→ Description of the task
A faithful copy is required: transcribe each line below exactly, minus the pictures.

→ The data
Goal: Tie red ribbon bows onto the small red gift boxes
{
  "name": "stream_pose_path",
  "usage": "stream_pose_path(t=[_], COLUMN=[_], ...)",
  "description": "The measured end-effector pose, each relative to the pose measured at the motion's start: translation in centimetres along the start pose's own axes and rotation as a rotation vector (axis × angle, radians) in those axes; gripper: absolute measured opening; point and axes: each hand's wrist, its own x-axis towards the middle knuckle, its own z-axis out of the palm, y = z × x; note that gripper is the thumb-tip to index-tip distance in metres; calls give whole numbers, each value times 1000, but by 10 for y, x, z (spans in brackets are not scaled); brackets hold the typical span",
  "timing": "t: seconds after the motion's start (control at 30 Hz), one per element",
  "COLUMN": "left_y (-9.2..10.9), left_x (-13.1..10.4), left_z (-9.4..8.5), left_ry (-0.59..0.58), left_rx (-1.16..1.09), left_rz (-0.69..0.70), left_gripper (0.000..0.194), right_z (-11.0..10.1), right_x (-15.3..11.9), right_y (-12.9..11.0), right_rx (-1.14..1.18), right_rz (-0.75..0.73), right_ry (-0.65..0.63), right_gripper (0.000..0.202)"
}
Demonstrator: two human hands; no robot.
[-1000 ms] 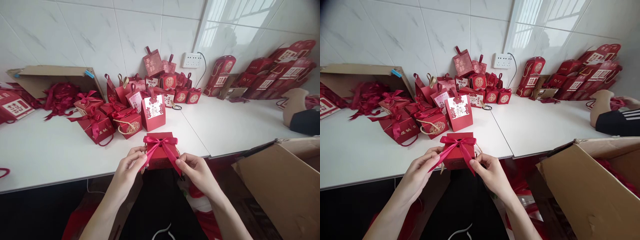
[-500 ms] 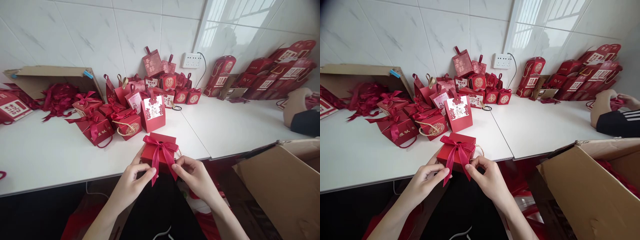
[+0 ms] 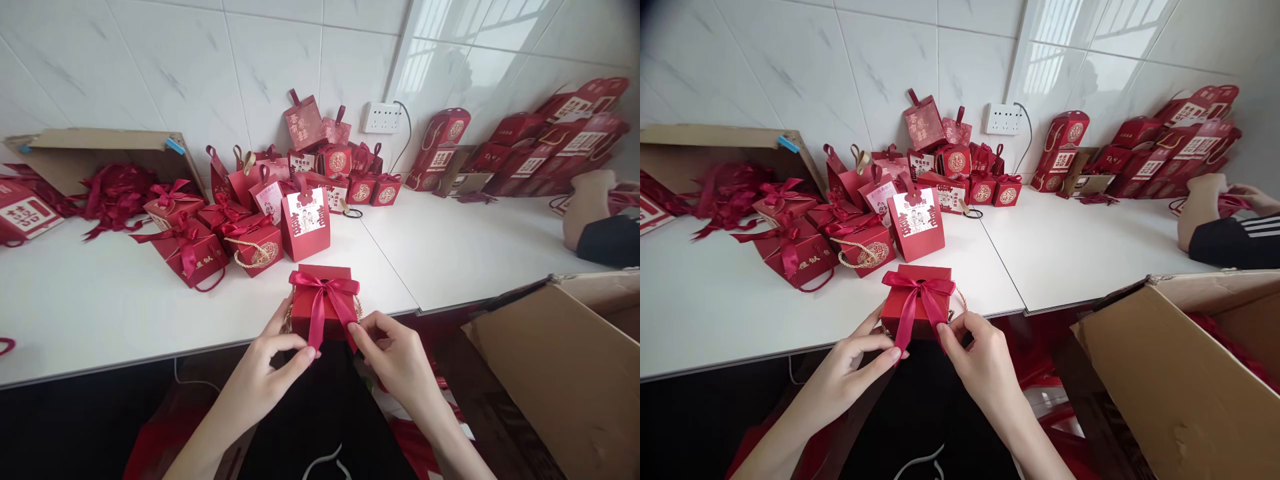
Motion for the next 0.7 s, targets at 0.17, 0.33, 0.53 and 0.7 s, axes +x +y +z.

→ Expected output
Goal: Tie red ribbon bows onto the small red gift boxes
{
  "name": "stream_pose_path",
  "usage": "stream_pose_path(t=[_], COLUMN=[_], ...)",
  "description": "The measured end-effector pose, each relative to the pose measured at the motion's start: translation in centimetres along the start pose's own axes and rotation as a rotation vector (axis × angle, radians) in those axes; gripper: absolute measured opening; point and axes: each hand's wrist, its own x-axis towards the middle knuckle, its own z-axis out of the palm, y = z × x; note that gripper is the thumb-tip to index-tip distance in metres; calls give whole numbers, each value times 1000, but by 10 for y, x, z (spans in brackets are not scaled); brackets hold the typical span",
  "timing": "t: seconds after the motion's start (control at 30 Hz), one per element",
  "COLUMN": "left_y (-9.2..10.9), left_x (-13.1..10.4), left_z (-9.4..8.5), left_ry (-0.59..0.58), left_rx (-1.16..1.09), left_rz (-0.69..0.70), left_gripper (0.000..0.194), right_z (-11.0..10.1), right_x (-15.3..11.9), right_y (-12.9..11.0), right_rx (-1.14..1.18), right_rz (-0.75..0.73), right_ry (-0.65..0.63), right_gripper (0.000..0.202)"
}
Demonstrator: two human hands; no robot.
[-1000 ms] 
[-500 ms] 
[+0 ms] 
Motion for the next 0.7 s, targets at 0.17, 0.33, 0.53 and 0.7 s, axes +x +y +z.

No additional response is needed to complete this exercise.